▸ Work required
Go through the data and tally the lines that include "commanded". The reply is that number alone.

══ Supplied material

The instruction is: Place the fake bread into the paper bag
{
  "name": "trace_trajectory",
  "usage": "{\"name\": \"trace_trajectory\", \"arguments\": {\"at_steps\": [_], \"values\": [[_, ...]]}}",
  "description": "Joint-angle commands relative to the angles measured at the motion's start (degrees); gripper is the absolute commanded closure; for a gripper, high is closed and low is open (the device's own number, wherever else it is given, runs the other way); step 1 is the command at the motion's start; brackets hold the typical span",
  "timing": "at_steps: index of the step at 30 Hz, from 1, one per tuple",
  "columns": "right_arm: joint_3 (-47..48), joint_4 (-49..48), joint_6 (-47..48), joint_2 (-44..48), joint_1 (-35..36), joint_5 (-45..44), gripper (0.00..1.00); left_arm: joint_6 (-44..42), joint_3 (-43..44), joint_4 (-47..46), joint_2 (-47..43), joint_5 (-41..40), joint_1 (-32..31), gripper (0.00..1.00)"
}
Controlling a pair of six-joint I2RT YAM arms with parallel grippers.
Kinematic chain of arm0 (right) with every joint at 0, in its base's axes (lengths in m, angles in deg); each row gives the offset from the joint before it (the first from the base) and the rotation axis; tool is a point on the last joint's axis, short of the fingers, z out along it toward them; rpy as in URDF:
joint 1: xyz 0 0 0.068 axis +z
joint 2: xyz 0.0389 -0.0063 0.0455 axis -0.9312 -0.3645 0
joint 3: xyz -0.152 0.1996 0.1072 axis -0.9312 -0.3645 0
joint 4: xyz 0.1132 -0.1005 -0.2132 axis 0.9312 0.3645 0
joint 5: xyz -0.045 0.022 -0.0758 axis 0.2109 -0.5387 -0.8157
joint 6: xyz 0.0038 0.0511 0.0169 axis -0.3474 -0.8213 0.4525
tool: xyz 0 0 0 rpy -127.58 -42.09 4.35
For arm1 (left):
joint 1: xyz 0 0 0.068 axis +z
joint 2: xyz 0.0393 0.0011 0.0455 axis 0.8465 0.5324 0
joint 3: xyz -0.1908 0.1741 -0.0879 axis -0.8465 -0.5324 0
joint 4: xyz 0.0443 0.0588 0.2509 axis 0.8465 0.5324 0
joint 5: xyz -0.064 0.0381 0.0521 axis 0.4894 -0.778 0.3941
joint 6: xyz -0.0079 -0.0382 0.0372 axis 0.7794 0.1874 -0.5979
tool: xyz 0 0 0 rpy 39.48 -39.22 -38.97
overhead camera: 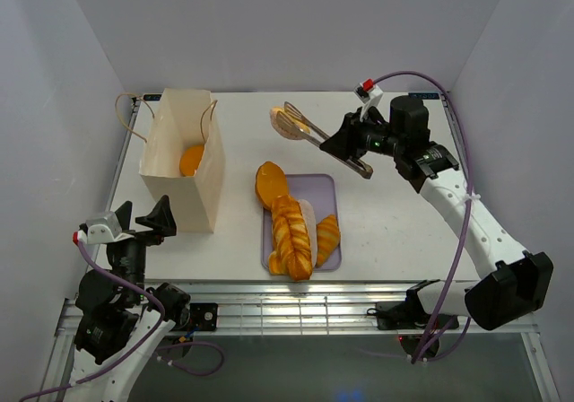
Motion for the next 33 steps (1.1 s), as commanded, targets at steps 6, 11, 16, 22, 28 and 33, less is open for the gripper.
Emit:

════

▸ Solution to this problem
2